* [Task statement]
Quote, with no changes, the lines that run from the top of the material to the line with "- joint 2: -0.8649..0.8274", both included.

* [Data for this exercise]
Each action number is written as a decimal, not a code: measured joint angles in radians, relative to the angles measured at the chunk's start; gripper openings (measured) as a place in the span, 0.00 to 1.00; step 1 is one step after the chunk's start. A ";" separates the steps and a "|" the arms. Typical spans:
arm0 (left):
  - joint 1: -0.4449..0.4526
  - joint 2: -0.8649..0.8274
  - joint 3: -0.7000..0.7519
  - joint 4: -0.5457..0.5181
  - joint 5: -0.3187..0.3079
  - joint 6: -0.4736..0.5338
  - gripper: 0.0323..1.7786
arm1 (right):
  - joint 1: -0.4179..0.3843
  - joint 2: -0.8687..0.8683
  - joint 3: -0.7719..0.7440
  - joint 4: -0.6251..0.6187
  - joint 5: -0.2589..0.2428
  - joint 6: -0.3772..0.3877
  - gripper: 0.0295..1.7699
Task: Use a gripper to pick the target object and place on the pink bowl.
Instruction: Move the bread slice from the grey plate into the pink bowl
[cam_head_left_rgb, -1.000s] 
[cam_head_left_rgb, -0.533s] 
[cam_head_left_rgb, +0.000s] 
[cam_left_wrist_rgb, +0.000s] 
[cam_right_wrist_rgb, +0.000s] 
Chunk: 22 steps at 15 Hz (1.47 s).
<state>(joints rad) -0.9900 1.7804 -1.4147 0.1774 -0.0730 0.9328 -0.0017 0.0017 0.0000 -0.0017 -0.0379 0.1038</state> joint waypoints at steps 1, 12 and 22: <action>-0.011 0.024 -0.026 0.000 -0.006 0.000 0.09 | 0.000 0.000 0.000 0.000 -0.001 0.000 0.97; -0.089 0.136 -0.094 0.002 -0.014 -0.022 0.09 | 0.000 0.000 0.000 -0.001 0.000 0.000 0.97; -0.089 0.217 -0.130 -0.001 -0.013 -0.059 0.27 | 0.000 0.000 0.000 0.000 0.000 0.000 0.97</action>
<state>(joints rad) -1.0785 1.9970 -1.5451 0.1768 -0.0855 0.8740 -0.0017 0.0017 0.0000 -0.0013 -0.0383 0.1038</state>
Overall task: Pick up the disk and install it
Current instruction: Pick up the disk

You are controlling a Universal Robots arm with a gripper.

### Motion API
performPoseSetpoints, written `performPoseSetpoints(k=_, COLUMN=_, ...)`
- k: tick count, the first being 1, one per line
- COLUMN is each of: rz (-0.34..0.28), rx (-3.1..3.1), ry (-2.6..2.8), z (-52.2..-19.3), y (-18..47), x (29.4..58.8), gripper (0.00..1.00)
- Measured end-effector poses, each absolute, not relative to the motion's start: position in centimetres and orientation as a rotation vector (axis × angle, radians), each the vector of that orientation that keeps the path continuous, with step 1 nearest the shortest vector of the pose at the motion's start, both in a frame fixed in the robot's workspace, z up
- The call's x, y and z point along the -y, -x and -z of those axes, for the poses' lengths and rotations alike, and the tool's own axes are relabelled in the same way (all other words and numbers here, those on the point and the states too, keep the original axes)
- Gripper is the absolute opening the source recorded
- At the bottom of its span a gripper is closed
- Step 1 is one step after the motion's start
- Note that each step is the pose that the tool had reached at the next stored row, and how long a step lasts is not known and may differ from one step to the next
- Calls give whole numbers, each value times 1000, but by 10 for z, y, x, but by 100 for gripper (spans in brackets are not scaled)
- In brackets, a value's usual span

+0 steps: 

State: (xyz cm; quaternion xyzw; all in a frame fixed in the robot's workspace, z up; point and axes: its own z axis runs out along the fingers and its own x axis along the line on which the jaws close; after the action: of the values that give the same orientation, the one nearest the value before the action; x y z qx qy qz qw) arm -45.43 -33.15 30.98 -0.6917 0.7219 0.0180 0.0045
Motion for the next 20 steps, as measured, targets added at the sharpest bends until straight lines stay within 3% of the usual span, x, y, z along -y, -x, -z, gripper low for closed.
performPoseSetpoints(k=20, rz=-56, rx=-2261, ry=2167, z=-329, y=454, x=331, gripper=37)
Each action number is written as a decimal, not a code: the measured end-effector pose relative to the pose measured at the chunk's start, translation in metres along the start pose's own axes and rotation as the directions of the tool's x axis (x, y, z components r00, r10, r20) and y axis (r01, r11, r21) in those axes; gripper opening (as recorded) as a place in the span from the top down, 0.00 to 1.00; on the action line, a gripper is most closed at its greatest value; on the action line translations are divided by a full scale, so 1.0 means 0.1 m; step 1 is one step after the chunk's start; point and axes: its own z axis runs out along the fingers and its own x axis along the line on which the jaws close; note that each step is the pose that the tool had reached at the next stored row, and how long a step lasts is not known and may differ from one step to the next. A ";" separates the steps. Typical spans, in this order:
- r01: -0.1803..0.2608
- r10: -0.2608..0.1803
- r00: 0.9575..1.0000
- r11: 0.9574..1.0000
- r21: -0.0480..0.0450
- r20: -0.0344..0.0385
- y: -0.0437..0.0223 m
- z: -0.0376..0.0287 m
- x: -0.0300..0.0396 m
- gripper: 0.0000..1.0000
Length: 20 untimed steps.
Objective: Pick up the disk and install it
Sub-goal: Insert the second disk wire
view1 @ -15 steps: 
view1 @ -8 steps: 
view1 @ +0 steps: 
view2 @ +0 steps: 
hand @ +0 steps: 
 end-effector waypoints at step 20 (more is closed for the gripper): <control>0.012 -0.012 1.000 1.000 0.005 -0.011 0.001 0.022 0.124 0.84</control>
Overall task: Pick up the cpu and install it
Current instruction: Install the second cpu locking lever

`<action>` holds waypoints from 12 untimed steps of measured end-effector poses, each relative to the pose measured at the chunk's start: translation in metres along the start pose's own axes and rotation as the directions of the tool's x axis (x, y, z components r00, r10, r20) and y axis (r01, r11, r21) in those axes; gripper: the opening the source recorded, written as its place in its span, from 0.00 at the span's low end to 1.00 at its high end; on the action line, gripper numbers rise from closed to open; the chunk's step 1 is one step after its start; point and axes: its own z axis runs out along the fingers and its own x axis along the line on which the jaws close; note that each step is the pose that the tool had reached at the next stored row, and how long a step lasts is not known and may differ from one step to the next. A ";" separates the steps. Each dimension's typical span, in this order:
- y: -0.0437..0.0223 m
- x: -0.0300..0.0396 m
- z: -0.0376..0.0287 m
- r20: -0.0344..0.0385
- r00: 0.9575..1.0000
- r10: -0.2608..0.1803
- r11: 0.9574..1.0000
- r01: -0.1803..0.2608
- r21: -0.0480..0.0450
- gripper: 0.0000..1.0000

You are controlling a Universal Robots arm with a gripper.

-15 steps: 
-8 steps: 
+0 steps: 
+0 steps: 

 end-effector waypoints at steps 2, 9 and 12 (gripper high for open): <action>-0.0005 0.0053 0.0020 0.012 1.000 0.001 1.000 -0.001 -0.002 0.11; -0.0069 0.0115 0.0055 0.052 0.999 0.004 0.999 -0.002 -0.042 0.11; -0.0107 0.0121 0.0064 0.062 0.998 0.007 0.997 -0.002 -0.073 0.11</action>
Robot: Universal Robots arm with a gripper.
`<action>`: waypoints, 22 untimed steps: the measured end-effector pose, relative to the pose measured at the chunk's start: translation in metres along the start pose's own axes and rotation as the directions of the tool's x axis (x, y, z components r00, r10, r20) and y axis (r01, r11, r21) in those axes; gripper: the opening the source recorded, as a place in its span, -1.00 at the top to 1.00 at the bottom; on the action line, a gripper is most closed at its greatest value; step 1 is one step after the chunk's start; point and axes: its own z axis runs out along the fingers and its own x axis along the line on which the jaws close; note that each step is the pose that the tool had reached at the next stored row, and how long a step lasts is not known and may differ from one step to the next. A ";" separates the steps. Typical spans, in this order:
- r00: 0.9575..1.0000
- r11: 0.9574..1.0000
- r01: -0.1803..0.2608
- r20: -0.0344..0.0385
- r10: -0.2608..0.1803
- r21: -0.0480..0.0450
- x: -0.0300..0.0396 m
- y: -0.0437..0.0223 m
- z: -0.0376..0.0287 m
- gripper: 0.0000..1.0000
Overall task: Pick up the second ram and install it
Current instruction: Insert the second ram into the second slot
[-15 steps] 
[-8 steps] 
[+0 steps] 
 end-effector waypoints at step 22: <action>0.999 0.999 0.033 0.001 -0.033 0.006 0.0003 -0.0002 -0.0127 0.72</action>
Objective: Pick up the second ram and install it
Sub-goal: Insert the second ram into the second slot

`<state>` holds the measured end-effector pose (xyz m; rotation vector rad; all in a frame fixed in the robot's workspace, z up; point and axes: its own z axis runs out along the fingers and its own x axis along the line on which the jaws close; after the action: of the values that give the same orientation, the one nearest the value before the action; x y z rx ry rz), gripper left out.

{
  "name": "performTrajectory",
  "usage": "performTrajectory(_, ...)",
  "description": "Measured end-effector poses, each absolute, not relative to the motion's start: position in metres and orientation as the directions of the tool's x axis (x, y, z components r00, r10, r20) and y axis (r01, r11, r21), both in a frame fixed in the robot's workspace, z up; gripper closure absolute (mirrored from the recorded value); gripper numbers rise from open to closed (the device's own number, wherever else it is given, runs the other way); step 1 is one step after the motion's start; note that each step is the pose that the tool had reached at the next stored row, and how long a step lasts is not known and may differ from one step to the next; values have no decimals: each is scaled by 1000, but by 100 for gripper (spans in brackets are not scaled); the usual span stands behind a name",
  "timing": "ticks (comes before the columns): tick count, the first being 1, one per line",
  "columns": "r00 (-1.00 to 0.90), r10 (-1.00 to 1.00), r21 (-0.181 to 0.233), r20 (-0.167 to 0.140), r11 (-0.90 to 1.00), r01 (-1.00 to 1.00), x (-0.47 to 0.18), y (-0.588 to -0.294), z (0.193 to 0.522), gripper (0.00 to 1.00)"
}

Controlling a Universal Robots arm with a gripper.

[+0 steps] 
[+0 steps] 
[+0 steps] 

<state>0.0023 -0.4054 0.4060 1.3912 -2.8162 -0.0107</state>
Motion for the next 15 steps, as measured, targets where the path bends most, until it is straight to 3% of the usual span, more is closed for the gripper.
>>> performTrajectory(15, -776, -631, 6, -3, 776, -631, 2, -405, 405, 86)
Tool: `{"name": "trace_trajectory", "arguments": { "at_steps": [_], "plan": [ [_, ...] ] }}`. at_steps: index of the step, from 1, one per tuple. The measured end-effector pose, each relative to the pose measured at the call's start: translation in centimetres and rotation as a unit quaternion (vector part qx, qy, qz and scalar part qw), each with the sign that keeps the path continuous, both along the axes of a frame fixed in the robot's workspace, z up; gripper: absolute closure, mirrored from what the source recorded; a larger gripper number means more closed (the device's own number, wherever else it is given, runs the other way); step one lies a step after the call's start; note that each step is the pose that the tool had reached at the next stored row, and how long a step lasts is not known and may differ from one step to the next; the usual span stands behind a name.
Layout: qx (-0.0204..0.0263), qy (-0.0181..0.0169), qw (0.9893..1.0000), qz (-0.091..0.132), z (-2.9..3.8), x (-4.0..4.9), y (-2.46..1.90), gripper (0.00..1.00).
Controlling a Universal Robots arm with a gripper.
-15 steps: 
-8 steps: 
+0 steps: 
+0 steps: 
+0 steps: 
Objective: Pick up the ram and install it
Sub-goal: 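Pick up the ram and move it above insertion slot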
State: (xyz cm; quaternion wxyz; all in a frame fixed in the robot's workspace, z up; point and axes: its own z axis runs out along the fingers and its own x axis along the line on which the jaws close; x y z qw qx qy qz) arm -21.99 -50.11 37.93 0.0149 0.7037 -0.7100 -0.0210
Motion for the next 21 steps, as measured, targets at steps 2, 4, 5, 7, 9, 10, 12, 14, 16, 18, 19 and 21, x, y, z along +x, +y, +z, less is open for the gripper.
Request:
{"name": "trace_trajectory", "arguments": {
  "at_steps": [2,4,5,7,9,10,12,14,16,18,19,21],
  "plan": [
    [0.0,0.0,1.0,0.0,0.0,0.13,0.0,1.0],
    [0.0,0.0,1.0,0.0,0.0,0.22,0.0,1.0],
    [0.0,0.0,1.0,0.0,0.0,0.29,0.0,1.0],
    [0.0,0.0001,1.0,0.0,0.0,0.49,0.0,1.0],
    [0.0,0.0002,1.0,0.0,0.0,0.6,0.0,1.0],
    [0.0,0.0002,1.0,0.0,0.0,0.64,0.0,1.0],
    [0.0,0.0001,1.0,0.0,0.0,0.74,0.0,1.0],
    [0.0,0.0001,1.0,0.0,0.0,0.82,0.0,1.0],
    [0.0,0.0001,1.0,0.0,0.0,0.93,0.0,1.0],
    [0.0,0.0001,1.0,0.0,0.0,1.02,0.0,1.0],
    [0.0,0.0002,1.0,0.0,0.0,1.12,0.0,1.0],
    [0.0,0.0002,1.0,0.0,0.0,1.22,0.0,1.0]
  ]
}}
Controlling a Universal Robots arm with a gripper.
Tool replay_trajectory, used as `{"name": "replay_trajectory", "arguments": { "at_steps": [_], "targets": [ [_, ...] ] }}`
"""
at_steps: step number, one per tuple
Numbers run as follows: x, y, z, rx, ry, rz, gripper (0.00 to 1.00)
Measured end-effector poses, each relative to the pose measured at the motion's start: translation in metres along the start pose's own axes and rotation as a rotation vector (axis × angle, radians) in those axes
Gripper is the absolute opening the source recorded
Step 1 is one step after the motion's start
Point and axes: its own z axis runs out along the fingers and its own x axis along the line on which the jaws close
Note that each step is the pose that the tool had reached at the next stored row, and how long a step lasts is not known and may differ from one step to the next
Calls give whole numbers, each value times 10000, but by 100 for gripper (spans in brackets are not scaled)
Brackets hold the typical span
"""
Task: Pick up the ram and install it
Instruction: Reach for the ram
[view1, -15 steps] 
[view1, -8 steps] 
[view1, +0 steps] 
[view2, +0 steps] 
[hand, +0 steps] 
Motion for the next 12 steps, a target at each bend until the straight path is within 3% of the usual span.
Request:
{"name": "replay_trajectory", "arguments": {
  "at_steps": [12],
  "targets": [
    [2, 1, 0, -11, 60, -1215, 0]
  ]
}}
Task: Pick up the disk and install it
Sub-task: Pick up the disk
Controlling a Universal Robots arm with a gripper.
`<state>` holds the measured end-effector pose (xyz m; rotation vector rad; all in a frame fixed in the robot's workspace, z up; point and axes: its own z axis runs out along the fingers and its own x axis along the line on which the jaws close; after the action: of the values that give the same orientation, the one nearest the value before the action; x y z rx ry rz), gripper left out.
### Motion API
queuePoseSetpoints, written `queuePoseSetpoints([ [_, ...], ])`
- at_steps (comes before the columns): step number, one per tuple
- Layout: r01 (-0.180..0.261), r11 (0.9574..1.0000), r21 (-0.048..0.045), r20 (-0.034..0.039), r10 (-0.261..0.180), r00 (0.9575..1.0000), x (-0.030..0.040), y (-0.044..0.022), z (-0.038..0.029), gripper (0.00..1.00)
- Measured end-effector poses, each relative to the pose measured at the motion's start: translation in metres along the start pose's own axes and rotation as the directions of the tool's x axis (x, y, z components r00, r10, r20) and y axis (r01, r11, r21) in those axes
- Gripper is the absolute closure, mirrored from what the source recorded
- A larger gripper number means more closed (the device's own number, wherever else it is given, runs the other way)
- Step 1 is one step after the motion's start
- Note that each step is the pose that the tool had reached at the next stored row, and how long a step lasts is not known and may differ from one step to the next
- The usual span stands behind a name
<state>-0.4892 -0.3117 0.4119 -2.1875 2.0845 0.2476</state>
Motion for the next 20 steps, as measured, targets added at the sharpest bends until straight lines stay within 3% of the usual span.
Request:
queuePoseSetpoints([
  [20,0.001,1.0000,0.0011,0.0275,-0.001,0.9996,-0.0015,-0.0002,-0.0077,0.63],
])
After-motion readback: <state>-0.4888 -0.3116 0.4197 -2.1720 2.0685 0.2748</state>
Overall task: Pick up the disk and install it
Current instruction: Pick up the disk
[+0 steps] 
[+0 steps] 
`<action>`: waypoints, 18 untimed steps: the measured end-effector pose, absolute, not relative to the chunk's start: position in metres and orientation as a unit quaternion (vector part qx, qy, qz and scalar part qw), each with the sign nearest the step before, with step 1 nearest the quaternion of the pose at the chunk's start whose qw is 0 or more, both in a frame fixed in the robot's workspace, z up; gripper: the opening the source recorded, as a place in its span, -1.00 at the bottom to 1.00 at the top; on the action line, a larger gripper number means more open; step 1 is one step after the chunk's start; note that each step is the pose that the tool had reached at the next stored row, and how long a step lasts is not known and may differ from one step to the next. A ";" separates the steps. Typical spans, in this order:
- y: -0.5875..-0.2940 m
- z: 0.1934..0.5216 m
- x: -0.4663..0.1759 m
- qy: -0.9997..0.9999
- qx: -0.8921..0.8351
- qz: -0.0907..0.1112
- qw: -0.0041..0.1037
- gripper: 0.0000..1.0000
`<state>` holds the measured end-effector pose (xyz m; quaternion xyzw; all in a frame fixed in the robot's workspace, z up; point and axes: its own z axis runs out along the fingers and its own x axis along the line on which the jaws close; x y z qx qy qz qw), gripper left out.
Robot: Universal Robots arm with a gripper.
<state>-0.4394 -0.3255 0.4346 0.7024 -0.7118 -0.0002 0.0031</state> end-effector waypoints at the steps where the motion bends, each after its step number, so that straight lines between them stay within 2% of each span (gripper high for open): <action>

* [Exercise output]
Each action number is written as a decimal, not a code: measured joint angles in radians, relative to the angles measured at the chunk's start; gripper openings (measured) as a place in the span, 0.00 to 1.00; step 1 is one step after the chunk's start. A ";" separates the steps and a "|" the arms. Typical spans:
arm0 (left):
  - joint 1: -0.4449..0.4526
  - joint 2: -0.8649..0.8274

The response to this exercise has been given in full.